Status of proceedings/Taxation 54. The prayer for taxation was predicated upon the prayer for Review and setting aside. The same has fallen by the way side. In Butt vs Rent Restriction tribunal (1979)eKLR, the Court held as doth“The power to grant or deny stay is discretionary power to be exercised in favour of a deserving power.”
55. However, discretion may be exercised judiciously in Mbogo Vs Shah the Court (Lestang VP, JA) held as doth:“While the Court would exercise discretion to avoid injustice or hardship resulting from inadvertence or excusable mistake or error, it would not assist a person, who has sought to obstruct or delay the course of justice…”
56. I agree with Justice De Lastng that discretion in granting stay must be exercised judiciously. Having lots, the application for Review, there is nothing pending. The application for stay is therefore declined.
Disposition 57. From the foregoing, it is clear that the fate of the application dated 28th Jun, 2022 is for dismissal. It lacks merit and is arising for dismissal. I hereby dismiss the same with costs.
58. To avoid hardships of again having to file further bills for taxation and cause undue delay, I exercise my discretion, taking into consideration the work done, attendances and submissions filed to defend the application, award costs related to the application dated 28th June, 2022 at Ksh.25, 000/= payable to the Respondent within 15days. In default execution do issue.
59. Further, the bill of costs be fixed for Taxation forthwith before the Deputy Registrar to avoid unnecessary delay.
60. Parties to appear before the Deputy Registrar on 30th January, 2023 for directions on taxation.
61. Before departing I wish to point out that I have noted the humongous amount of energy in parties mostly before Court and forgetting the essence of this Court. The matters relating to Children’s matters should be dealt with a lot of circumspection and restraint lest we cost irreparable dent to the future of innocent children.
62. I thank all the parties for industry in prosecuting this matter. It is my wish that the issue of quantum of costs should be settled and this matter put to bed.

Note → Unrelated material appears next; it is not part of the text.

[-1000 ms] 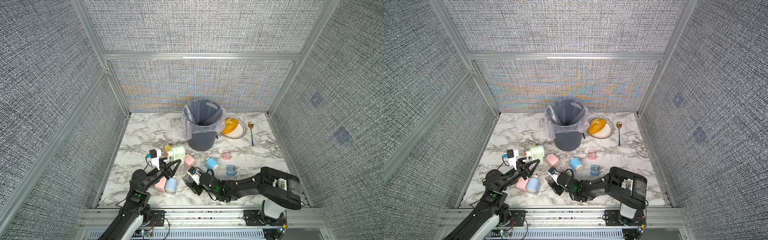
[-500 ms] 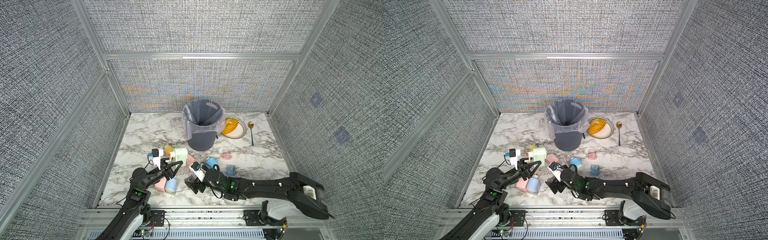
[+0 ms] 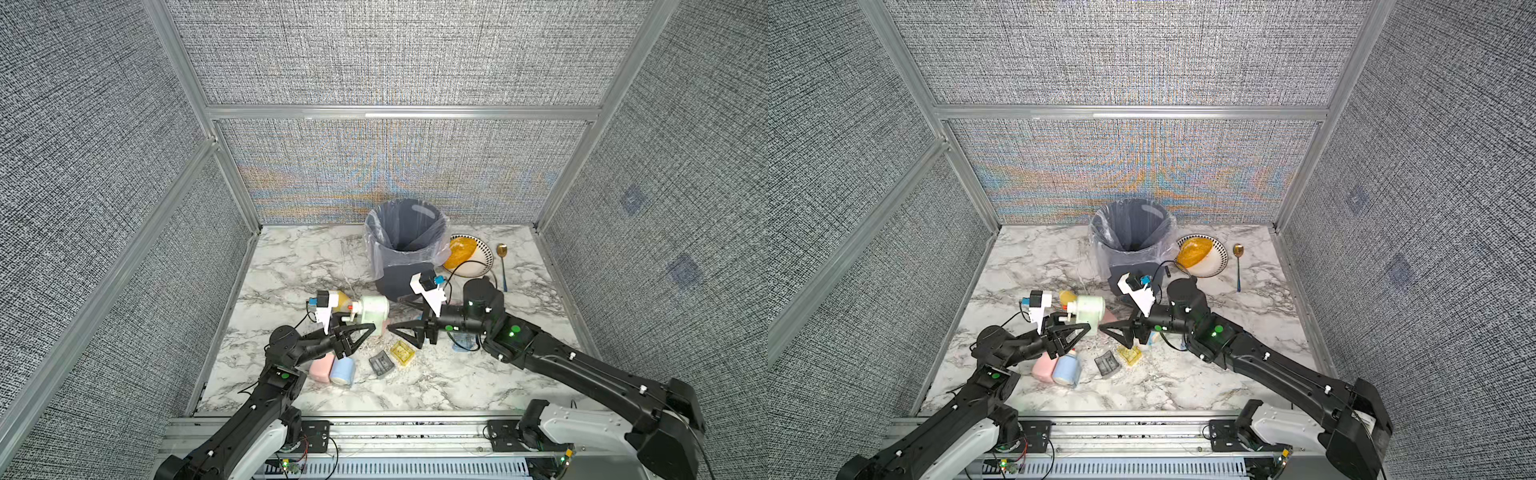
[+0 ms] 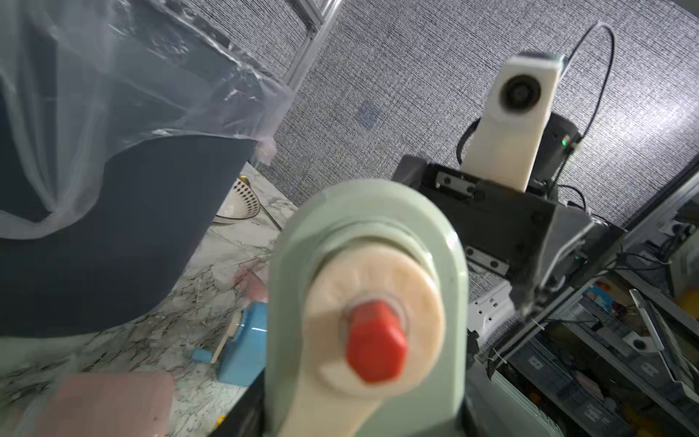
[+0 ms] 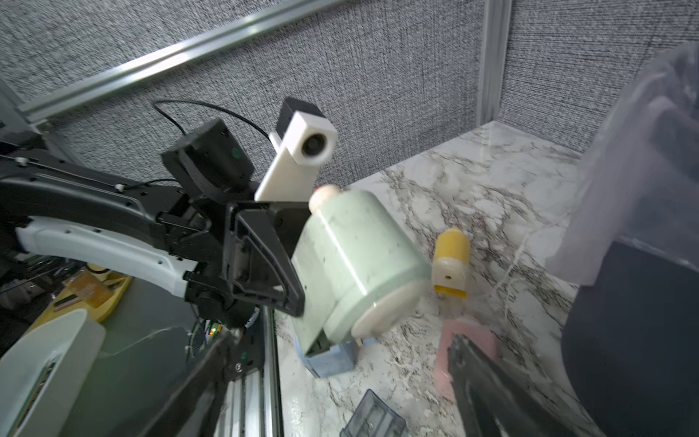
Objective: Take out the pencil sharpener tray and clean the shavings
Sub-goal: Place the pencil sharpener at the center of the board.
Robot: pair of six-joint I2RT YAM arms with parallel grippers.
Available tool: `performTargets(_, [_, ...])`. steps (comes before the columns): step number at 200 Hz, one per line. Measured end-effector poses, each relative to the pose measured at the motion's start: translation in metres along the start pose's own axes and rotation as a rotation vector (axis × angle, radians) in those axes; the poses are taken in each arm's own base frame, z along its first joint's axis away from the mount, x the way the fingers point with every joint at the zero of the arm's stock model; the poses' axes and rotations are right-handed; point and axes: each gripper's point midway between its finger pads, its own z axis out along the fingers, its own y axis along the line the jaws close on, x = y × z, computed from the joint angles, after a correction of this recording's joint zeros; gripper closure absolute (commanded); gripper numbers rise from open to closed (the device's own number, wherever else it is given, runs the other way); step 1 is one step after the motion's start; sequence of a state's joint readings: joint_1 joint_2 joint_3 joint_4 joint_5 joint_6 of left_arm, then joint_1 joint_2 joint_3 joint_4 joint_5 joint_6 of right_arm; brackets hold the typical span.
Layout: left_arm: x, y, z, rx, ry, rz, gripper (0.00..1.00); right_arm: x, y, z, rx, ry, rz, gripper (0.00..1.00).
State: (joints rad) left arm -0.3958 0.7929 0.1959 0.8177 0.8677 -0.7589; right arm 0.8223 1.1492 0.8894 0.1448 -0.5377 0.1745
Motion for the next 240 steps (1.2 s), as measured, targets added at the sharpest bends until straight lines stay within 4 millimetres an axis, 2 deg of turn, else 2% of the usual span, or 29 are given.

63. For avoidance of doubt the application dated 28th June, 2022 stands dismissed with costs of Kshs.25,000/=to the Respondent.
64It is so ordered.
DATED, DELIVERED AND SIGNED AT NAIROBI THIS 20TH DAY OF JANUARY, 2023. HON. MR. JUSTICE DENNIS KIZITO MAGAREJUDGE OF THE HIGH COURT, NAIROBIDelivered virtually in the presence of;Macharia for the Appellant/Applicant.Orlando for the Respondent/Respondent.Lucy Mwangi, Court Assistant.